**TASK TO CARRY OUT:** What lines below hold the string "each"? Copy them all.

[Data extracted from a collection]
------------------------------------------------

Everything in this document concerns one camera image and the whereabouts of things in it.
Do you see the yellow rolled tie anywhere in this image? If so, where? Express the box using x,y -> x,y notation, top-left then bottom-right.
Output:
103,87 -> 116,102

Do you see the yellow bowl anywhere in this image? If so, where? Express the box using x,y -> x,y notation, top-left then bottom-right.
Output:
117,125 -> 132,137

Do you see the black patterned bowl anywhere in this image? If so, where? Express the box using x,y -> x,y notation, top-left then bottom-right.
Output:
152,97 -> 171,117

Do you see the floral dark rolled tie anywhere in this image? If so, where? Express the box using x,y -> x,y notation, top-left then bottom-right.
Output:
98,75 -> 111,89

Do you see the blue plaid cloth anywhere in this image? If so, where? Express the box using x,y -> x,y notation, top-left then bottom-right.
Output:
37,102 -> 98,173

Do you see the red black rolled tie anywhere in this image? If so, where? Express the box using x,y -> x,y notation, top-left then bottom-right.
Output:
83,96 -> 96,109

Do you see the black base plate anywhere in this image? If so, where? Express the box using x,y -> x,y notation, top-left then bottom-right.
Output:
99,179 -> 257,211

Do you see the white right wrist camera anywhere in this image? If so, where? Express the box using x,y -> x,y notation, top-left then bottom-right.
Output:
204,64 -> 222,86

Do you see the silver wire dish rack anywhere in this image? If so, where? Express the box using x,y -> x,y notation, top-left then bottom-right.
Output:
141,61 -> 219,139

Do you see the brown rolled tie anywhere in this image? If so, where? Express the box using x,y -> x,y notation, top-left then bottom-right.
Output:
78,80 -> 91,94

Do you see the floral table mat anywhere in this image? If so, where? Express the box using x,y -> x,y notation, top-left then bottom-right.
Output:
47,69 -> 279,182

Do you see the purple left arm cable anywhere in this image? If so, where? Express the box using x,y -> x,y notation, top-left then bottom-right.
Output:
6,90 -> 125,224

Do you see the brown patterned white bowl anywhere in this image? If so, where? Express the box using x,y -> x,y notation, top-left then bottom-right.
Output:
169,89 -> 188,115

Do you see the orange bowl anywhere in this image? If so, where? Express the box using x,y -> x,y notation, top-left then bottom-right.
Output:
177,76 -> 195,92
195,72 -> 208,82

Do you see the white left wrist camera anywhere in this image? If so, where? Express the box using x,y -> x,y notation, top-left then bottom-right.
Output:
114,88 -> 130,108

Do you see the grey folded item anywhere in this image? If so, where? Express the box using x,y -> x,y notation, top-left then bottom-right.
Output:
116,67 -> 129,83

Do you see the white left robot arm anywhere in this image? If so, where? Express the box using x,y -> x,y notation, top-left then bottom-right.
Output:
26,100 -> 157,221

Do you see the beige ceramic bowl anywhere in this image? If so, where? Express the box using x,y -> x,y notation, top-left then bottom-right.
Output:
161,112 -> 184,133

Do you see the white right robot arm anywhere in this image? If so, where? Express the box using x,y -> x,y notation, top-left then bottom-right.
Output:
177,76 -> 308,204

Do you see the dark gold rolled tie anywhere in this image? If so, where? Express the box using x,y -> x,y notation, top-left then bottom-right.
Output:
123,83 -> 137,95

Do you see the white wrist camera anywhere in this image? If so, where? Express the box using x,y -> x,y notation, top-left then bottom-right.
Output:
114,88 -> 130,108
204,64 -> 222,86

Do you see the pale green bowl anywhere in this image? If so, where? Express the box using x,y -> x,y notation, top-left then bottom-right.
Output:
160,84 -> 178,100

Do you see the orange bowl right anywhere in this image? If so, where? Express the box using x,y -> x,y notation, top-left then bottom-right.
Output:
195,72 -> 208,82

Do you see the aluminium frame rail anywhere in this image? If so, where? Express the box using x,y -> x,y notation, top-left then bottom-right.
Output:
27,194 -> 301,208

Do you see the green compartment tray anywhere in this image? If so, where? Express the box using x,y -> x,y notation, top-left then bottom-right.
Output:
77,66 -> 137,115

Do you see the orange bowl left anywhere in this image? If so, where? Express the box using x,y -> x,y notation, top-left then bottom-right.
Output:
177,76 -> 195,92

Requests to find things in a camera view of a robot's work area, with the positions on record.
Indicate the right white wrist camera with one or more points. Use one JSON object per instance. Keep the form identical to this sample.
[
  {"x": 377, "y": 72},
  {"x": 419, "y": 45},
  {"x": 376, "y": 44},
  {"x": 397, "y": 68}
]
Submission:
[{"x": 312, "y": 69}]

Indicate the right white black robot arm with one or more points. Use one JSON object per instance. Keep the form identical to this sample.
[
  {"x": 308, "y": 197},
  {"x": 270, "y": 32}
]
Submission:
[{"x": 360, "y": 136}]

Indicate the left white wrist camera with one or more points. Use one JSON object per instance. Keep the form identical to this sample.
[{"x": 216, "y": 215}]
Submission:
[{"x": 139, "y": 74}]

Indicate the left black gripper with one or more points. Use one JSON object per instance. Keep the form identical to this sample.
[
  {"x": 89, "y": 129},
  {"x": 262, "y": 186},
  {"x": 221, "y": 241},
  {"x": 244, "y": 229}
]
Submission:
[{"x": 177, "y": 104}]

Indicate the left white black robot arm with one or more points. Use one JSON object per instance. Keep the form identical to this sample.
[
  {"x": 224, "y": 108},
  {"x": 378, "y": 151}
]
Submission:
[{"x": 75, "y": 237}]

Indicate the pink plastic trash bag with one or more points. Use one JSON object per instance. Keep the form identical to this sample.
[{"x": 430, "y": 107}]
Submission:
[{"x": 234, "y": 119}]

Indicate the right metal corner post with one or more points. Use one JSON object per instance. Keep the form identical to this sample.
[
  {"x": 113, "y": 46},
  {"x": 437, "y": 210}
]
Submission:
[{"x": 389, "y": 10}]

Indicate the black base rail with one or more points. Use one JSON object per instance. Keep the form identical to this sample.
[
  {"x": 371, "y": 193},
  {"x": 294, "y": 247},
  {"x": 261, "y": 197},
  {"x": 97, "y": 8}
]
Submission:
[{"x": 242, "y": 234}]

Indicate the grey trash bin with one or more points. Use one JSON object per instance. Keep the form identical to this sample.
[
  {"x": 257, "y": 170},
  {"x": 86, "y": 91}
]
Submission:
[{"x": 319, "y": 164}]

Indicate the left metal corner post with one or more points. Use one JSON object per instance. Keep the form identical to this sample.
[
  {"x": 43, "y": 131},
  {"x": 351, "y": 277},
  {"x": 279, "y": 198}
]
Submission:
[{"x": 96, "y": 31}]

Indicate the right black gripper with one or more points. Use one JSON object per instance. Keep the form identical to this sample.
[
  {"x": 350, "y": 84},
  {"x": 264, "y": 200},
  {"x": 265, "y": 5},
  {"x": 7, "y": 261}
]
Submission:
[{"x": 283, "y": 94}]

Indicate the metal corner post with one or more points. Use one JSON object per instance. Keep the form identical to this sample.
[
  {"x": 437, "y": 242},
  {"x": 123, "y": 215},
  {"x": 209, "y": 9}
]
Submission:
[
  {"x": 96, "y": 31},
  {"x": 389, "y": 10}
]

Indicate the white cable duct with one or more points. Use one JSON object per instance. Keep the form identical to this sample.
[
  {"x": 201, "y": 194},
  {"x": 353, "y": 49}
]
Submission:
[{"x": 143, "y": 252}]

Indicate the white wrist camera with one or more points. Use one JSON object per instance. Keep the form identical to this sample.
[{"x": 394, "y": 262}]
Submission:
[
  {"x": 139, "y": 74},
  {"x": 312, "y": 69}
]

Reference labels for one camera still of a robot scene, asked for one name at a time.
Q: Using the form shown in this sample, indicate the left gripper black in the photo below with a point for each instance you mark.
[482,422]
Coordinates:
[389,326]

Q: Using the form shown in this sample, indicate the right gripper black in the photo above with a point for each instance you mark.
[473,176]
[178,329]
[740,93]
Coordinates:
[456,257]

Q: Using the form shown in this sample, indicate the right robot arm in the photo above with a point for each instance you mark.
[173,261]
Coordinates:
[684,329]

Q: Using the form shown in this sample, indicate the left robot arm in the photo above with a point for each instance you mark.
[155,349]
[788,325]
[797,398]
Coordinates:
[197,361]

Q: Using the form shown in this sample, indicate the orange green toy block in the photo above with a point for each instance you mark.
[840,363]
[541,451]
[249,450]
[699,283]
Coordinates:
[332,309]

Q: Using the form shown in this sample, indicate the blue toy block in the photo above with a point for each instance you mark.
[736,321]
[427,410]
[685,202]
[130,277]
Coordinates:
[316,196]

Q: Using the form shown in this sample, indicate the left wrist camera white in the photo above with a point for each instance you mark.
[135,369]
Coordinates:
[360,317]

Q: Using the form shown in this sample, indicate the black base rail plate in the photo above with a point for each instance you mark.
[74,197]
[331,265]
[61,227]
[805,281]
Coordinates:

------------------------------------------------

**RESPONSE TO THIS TASK:**
Q: Using the form shown in this sample, indicate the left gripper black in the photo below with a point for each instance you mark.
Q: Using the form shown in this sample, indicate the right gripper black in the photo above with a point for each instance you mark.
Q: Using the form shown in this sample, indicate the right robot arm in the photo above with a point for each instance you mark.
Q: Using the form shown in this sample, indicate the left robot arm in the photo above with a point for each instance you mark.
Q: Using the form shown in this sample, indicate the orange green toy block in the photo above with a point for each instance you mark.
Q: Using the form shown in this sample, indicate the blue toy block in the photo above with a point for each instance you mark.
Q: Using the form shown in this sample, indicate the left wrist camera white in the photo above with a point for each instance you mark.
Q: Using the form shown in this sample, indicate the black base rail plate in the photo above with a point for each instance you mark.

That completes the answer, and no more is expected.